__Supplied material__.
──────
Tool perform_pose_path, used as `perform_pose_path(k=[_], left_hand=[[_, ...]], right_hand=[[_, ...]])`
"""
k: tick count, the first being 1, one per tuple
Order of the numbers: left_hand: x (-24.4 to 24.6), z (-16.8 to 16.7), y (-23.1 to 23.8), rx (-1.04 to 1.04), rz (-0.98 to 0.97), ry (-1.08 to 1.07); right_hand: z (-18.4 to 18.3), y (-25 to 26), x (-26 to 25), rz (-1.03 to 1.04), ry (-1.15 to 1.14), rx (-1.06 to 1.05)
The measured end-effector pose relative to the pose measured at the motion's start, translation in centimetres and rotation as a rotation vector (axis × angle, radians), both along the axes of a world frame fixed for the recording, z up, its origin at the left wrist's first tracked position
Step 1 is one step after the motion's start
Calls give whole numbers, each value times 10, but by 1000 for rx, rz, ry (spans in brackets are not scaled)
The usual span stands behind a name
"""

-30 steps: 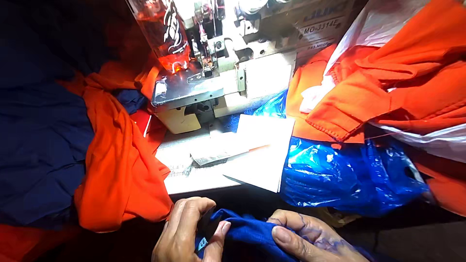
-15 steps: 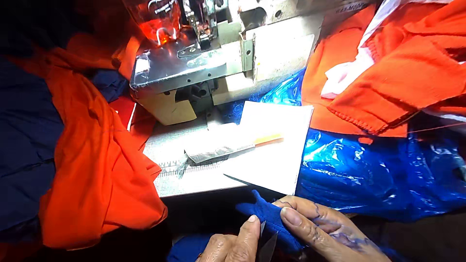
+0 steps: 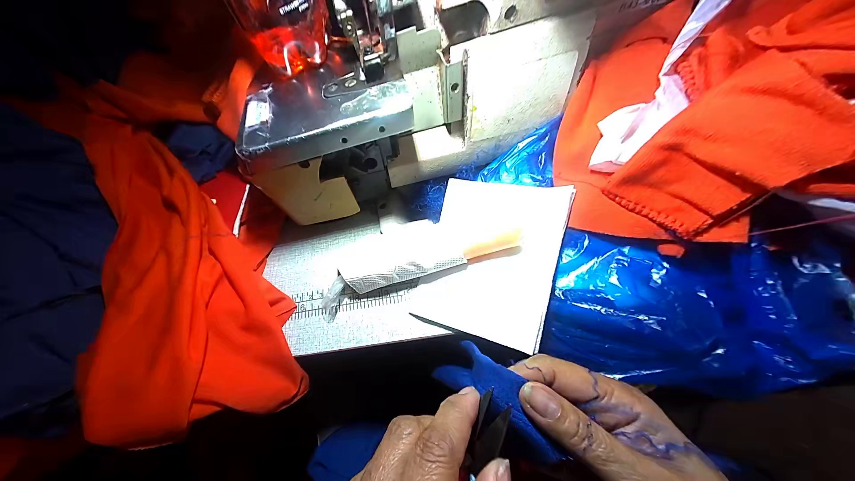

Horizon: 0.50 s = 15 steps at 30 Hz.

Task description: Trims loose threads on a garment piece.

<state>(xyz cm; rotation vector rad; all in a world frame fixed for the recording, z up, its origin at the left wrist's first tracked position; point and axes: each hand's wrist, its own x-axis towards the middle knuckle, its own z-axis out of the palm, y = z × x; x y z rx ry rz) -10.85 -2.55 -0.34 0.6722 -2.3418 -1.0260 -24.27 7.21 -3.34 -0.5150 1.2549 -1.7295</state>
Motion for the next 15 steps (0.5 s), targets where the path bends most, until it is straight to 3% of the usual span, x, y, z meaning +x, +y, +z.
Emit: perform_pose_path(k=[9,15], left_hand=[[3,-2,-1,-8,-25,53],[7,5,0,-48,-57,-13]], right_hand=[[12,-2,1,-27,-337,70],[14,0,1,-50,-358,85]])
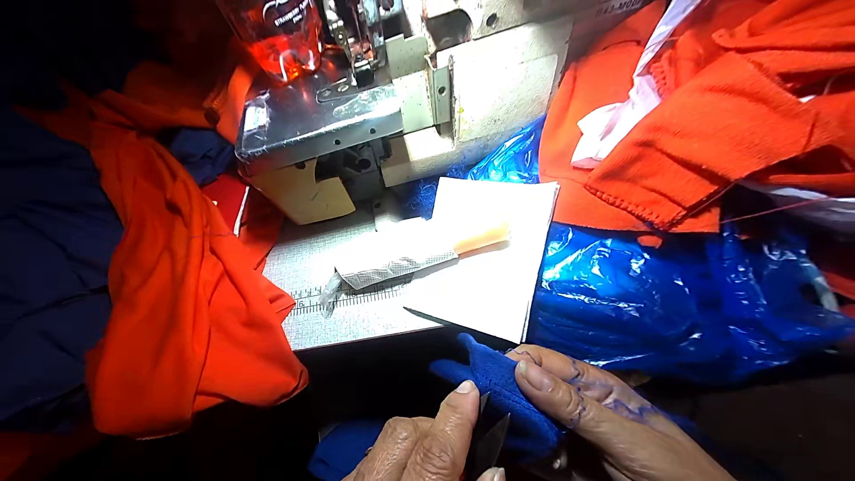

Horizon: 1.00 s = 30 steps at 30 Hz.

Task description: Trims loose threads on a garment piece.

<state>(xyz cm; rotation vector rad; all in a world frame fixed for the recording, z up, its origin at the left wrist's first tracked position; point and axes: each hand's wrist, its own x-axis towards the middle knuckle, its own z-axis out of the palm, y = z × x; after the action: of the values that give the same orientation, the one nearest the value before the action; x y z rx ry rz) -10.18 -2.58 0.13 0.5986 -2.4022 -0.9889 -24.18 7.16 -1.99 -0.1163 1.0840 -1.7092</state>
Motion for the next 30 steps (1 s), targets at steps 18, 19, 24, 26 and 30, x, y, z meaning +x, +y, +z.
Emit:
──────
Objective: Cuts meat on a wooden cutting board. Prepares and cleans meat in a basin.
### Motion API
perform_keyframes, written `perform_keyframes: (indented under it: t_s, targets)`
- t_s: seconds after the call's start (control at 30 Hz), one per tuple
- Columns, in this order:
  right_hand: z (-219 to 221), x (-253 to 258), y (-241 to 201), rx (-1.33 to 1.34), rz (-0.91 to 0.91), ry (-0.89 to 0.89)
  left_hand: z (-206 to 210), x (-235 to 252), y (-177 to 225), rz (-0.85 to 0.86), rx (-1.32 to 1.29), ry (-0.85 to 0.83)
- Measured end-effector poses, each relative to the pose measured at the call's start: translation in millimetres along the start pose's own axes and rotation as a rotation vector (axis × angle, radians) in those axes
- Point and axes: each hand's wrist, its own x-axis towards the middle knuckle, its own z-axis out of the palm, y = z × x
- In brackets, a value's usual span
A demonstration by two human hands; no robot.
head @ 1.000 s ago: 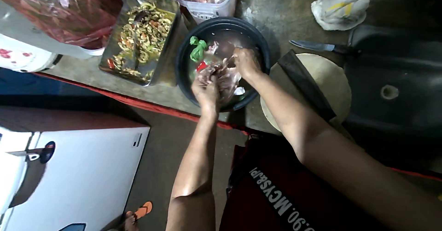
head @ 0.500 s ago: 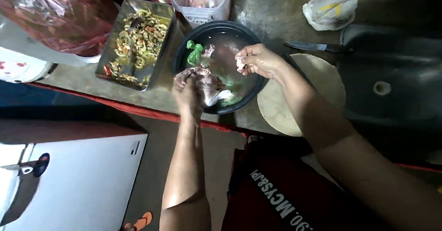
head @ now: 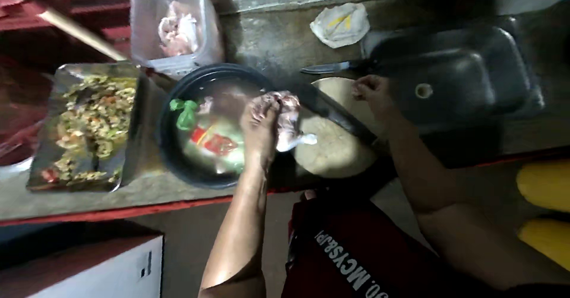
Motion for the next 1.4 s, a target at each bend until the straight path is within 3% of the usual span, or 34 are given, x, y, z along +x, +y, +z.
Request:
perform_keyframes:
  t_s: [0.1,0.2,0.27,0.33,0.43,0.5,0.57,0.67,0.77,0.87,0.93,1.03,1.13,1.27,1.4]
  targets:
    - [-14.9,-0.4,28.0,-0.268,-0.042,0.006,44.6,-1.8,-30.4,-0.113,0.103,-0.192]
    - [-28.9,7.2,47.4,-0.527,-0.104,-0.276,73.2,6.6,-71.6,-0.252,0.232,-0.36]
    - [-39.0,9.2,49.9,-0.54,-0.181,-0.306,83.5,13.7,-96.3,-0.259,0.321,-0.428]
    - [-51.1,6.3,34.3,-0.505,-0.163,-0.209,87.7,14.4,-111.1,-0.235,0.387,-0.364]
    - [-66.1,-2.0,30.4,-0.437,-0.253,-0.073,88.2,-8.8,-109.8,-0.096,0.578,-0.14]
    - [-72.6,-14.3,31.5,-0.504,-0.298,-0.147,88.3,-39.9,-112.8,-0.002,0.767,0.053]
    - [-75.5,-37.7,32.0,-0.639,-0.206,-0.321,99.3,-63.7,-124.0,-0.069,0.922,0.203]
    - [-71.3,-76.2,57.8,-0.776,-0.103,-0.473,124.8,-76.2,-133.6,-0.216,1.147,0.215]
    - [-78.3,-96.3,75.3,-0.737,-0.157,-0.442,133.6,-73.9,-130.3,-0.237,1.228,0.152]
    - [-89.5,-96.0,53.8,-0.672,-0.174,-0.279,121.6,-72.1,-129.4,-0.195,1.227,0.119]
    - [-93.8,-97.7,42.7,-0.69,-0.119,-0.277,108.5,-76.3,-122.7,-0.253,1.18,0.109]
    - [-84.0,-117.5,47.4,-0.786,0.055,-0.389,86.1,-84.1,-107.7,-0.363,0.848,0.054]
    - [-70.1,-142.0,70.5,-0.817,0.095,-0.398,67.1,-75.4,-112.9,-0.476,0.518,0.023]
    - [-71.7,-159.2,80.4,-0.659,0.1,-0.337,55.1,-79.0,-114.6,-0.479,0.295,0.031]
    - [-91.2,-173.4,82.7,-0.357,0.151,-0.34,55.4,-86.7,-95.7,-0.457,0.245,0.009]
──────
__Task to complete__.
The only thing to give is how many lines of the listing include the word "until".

__Exercise output__.
2